Sementara para tokoh Revolusi Perancis menginginkan sistem hukum lama yang ada dijebol dan diganti dengan sistem yang sama sekali baru yang sesuai dengan cita-cita revolusi. Karena berbagai sebab, dalam perjalanannya Revolusi Perancis menjadi makin radikal. Kebencian rakyat terhadap para aristocrat dan mereka yang terkait dengan ordelama dibiarkan menjadi motivasi dan penggerak penerapan hukum. Kekacauan hukum terjadi. Pada masa yang disebut Reign of Terror, 1791-1792, banyak orang dikirim ke guillotine tanpa proses hukum. Kekacauan sosial terjadi. Rakyat mulai mendambakan kembalinya kedamaian dan ketertiban sosial. Muncullah sosok orang kuat, Napoleon Bonaparte, yang mampu mengembalikannya. Perancis berterima kasih dan memberinya kekuasaan absolut.

Inilah pelajaran sejarahnya: penerapan hukum yang tidak ditambatkan pada proses hukum yang tidak mengutamakan kebenaran dan keadilan, yang didasarkan pada kebencian, melahirkan social disorder. Dibutuhkan seorang diktator untuk mengembalikan social order. Dan, revolusi yang mencita-citakan demokrasi justru akhirnya melahirkan otokrasi.

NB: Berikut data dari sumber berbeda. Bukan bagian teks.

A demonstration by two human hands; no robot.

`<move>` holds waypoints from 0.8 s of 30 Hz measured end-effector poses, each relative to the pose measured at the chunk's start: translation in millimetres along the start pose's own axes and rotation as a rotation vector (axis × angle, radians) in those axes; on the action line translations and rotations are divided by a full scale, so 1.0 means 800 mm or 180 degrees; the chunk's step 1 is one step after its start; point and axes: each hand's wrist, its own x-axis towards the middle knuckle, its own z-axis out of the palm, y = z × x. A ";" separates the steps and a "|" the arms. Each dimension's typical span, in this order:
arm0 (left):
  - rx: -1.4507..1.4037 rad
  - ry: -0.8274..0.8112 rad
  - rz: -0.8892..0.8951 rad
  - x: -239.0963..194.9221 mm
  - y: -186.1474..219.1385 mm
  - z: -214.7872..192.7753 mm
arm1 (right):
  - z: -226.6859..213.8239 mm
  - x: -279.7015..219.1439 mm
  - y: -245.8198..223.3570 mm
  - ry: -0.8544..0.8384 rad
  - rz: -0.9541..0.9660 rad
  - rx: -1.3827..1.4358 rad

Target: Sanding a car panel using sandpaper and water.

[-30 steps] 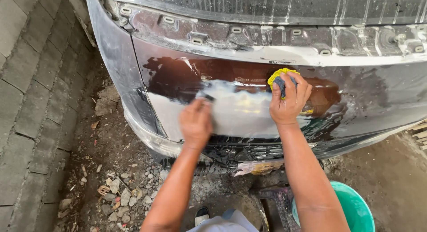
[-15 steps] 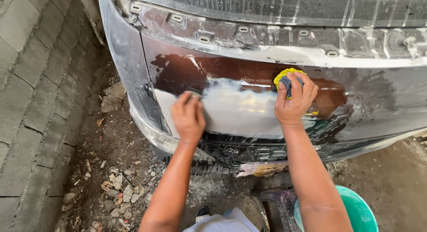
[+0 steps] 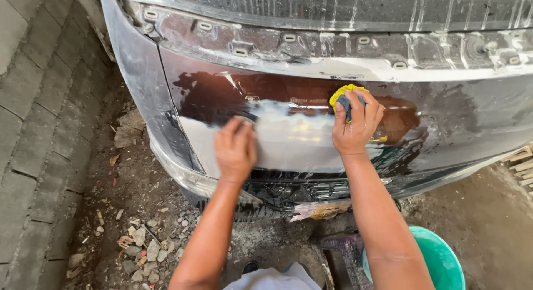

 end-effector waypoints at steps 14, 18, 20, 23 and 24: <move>-0.0015 -0.0226 0.0537 0.006 0.038 0.017 | 0.002 0.001 0.001 -0.0003 0.0021 0.0116; 0.0301 0.0502 -0.0506 0.010 0.002 0.004 | 0.003 -0.001 0.000 -0.0005 0.0046 0.0050; 0.0292 0.0300 -0.0199 -0.005 0.035 0.035 | 0.001 -0.001 0.002 -0.0037 0.0023 0.0062; -0.0018 -0.0334 0.0473 -0.013 0.095 0.049 | 0.003 0.000 0.002 -0.0030 -0.0003 0.0077; -0.0325 -0.0765 0.0807 -0.014 0.118 0.050 | 0.003 0.000 0.002 -0.0020 -0.0019 0.0075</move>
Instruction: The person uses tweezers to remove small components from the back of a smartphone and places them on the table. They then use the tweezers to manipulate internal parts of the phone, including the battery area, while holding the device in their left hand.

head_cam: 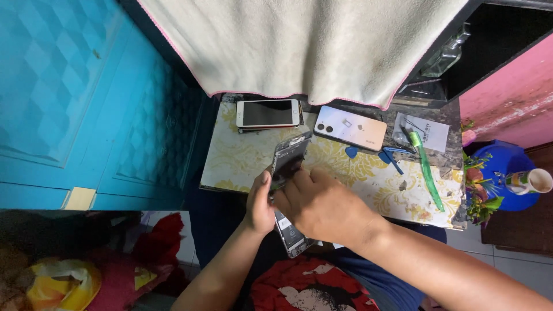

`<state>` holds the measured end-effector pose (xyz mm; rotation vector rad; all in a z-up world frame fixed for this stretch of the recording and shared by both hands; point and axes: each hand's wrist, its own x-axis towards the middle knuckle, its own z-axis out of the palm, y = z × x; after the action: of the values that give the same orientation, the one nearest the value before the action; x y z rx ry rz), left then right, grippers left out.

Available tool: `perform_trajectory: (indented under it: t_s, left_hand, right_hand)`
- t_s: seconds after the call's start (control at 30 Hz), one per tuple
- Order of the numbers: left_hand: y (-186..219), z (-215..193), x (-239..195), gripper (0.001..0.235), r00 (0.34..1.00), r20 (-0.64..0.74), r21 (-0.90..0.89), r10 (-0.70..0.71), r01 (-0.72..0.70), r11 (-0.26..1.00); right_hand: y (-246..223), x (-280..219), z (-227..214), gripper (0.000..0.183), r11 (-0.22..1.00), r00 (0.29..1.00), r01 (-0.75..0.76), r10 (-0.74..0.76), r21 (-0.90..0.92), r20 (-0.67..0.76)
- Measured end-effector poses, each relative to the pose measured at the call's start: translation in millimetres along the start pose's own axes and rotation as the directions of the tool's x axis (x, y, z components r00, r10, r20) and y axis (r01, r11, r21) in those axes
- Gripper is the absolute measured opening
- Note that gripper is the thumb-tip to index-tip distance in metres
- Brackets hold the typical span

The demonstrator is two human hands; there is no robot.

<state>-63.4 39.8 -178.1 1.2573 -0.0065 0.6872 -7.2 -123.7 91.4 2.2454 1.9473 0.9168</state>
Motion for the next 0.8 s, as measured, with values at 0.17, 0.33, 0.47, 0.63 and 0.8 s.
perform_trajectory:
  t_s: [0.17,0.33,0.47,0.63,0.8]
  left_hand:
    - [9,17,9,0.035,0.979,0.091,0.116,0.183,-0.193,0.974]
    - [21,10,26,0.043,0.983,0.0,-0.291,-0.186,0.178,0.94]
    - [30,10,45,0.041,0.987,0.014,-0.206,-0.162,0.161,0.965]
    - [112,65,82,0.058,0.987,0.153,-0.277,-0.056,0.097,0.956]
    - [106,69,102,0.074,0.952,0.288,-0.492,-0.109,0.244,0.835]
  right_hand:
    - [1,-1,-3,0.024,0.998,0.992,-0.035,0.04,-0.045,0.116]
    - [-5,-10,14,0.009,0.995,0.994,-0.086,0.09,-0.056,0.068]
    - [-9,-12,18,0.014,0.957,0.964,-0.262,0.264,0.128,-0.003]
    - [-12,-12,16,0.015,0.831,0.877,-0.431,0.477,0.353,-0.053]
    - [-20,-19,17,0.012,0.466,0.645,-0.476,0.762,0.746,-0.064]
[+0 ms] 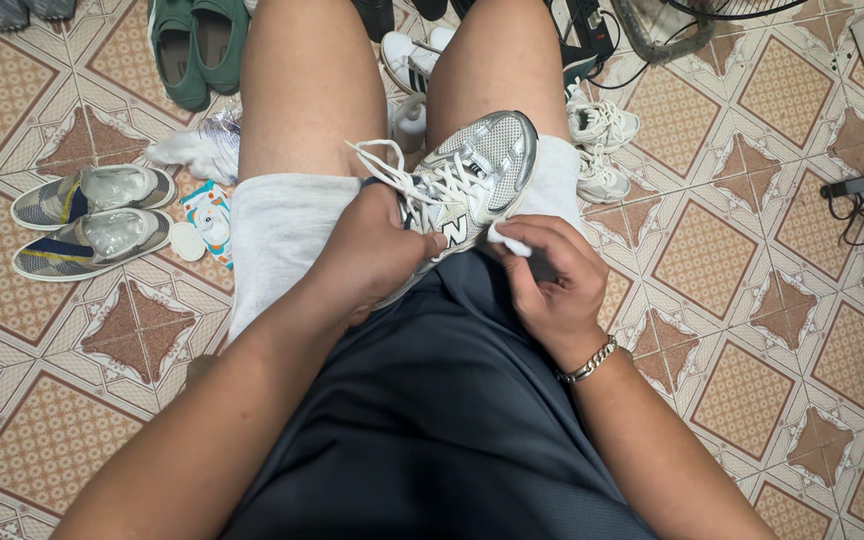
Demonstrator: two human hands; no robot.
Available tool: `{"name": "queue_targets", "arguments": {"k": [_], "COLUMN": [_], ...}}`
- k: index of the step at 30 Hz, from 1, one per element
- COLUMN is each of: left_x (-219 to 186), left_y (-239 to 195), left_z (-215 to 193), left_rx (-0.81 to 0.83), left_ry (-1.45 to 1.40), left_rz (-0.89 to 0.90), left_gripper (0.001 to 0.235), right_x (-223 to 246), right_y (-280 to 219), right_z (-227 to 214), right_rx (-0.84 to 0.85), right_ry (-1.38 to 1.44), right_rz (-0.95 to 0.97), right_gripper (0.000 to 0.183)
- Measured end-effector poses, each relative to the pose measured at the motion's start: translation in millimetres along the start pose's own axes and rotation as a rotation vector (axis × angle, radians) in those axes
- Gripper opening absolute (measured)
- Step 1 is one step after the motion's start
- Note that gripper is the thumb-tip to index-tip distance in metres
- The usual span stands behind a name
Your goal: The person sits on a tiled floor and cleans two different pairs of sneakers using a white cloth. They scrub the laces, sides, and soles of a silver sneaker, then switch to a white sneaker with a black swoosh, applying a cleaning liquid from a bottle to the cloth before scrubbing the shoe's surface.
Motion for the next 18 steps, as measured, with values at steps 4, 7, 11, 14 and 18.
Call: {"name": "queue_targets", "arguments": {"k": [4,7,11,14,18], "left_x": [-1.9,-1.9,-6.3,-6.5,-5.0], "left_y": [-3.0,-4.5,-7.2,-8.8,-9.4], "left_z": [2.5,3.5,4.4,3.7,2.4], "left_rx": [0.028,0.029,0.033,0.022,0.01], "left_ry": [-0.019,0.005,-0.018,0.013,0.049], "left_rz": [0.031,0.02,0.055,0.047,0.026], "left_gripper": [0.04,0.04,0.04,0.038,0.037], "right_x": [4.8,10.8,17.7,21.8,27.0], "right_y": [0.9,0.8,2.0,4.2,3.9], "right_z": [0.3,0.2,1.4,4.6,14.7], "right_rx": [0.005,-0.002,-0.01,0.019,0.128], "right_ry": [-0.031,-0.082,-0.117,-0.141,-0.168], "right_rz": [-0.049,-0.102,-0.16,-0.202,-0.273], "right_gripper": [0.023,0.025,0.032,0.034,0.034]}}
Point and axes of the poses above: each hand's wrist, its own y-axis towards the middle knuckle, its own z-axis out of the palm, x = y × z, the point moved 9 cm from there along y, towards the middle knuckle, and after that the axes turned 12 degrees about -y, right-handed, at the moved point
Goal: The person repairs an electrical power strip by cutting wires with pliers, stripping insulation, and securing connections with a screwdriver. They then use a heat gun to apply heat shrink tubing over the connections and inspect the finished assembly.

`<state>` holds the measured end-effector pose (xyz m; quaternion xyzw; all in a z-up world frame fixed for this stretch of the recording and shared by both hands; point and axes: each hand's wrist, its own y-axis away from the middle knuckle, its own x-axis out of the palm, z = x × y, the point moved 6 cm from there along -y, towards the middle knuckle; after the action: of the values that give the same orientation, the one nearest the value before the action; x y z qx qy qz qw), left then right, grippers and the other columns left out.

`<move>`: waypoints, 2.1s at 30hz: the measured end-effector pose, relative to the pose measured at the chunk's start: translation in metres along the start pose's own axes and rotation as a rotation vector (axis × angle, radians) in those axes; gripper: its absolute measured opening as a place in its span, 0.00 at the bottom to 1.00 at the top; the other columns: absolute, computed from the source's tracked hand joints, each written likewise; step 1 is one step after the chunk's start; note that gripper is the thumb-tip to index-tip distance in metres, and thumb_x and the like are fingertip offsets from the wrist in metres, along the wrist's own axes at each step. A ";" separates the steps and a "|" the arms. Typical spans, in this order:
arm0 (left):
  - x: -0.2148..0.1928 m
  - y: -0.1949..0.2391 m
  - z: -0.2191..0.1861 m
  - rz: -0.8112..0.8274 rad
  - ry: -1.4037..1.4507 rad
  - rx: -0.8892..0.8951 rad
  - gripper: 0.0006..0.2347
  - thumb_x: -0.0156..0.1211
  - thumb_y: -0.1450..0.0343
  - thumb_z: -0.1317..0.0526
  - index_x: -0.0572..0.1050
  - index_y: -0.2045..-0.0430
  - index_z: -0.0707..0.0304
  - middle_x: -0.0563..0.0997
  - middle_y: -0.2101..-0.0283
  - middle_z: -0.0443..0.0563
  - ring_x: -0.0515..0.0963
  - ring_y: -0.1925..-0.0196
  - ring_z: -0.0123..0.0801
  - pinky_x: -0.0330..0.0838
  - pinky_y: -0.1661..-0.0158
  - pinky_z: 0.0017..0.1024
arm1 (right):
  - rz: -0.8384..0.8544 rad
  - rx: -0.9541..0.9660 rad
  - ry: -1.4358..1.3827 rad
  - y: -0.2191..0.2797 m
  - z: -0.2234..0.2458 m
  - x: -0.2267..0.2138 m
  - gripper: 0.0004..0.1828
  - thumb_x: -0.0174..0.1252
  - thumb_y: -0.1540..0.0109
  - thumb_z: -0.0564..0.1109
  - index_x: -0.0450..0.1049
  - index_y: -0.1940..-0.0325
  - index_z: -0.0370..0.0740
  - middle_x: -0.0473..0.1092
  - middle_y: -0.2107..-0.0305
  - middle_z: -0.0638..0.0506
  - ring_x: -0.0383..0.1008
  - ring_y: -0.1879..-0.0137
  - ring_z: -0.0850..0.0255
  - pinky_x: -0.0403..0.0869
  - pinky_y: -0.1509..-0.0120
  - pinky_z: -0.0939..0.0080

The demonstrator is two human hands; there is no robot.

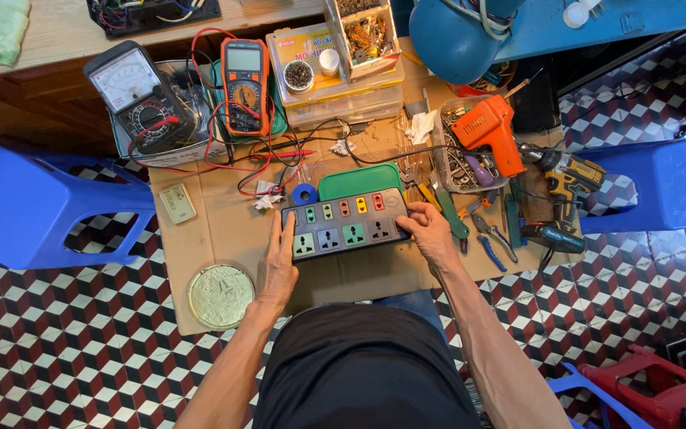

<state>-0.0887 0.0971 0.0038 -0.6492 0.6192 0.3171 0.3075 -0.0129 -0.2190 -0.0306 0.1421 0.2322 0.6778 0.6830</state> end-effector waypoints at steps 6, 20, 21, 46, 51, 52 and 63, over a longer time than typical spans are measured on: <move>0.002 0.002 0.002 0.003 0.005 -0.011 0.44 0.53 0.46 0.84 0.57 0.30 0.57 0.55 0.25 0.63 0.74 0.40 0.62 0.77 0.52 0.44 | 0.011 -0.018 0.004 -0.003 -0.002 0.000 0.27 0.65 0.41 0.42 0.68 0.40 0.31 0.77 0.61 0.49 0.74 0.59 0.67 0.69 0.58 0.69; 0.003 0.005 0.001 -0.010 -0.033 0.020 0.44 0.54 0.47 0.84 0.57 0.30 0.61 0.56 0.26 0.61 0.71 0.35 0.58 0.74 0.45 0.40 | -0.026 -0.008 0.165 0.010 0.013 -0.001 0.26 0.62 0.38 0.49 0.71 0.38 0.35 0.77 0.60 0.51 0.71 0.59 0.66 0.69 0.57 0.66; 0.003 0.005 0.001 -0.017 -0.037 0.028 0.44 0.54 0.47 0.84 0.57 0.30 0.62 0.56 0.26 0.61 0.71 0.35 0.58 0.73 0.45 0.40 | -0.017 0.001 0.182 0.013 0.015 -0.002 0.26 0.62 0.38 0.50 0.71 0.38 0.37 0.76 0.59 0.53 0.72 0.59 0.67 0.71 0.56 0.66; 0.000 0.005 -0.003 -0.068 -0.127 0.104 0.42 0.56 0.47 0.83 0.59 0.32 0.68 0.57 0.26 0.61 0.73 0.39 0.54 0.70 0.43 0.41 | -0.014 0.039 0.245 0.014 0.026 -0.001 0.29 0.65 0.42 0.50 0.72 0.39 0.36 0.75 0.71 0.52 0.69 0.71 0.65 0.66 0.70 0.64; -0.001 0.006 -0.006 -0.069 -0.131 0.112 0.42 0.57 0.47 0.83 0.59 0.31 0.68 0.57 0.26 0.61 0.73 0.39 0.54 0.71 0.43 0.41 | -0.061 -0.022 0.294 0.008 0.028 0.000 0.25 0.66 0.41 0.49 0.74 0.44 0.33 0.73 0.72 0.52 0.69 0.70 0.67 0.68 0.68 0.66; -0.001 0.006 -0.005 -0.062 -0.130 0.108 0.42 0.57 0.48 0.83 0.59 0.31 0.68 0.57 0.26 0.61 0.73 0.39 0.54 0.71 0.43 0.41 | -0.065 -0.037 0.295 0.007 0.028 0.000 0.24 0.66 0.41 0.49 0.74 0.45 0.33 0.73 0.72 0.52 0.68 0.69 0.68 0.67 0.68 0.66; -0.001 0.007 -0.005 -0.047 -0.126 0.094 0.44 0.59 0.49 0.82 0.58 0.31 0.68 0.57 0.26 0.61 0.72 0.39 0.53 0.70 0.43 0.41 | 0.072 -0.051 0.237 0.023 0.017 -0.005 0.30 0.62 0.38 0.51 0.70 0.34 0.37 0.73 0.69 0.51 0.75 0.65 0.66 0.75 0.61 0.66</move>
<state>-0.0957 0.0937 0.0074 -0.6269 0.5976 0.3206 0.3835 -0.0240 -0.2206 -0.0039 0.0520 0.2888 0.7195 0.6295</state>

Kisah ini semestinya menjadi pengingat bagi kita betapa pentingnya mengawal penerapan hukum yang adil, betapa pentingnya pembangunan institusi hukum, dan betapa pentingnya putra-putri kita terbaik masuk dan terlibat penuh dalam upaya kita membenahi dan membangun hukum di Tanah Air tercinta ini.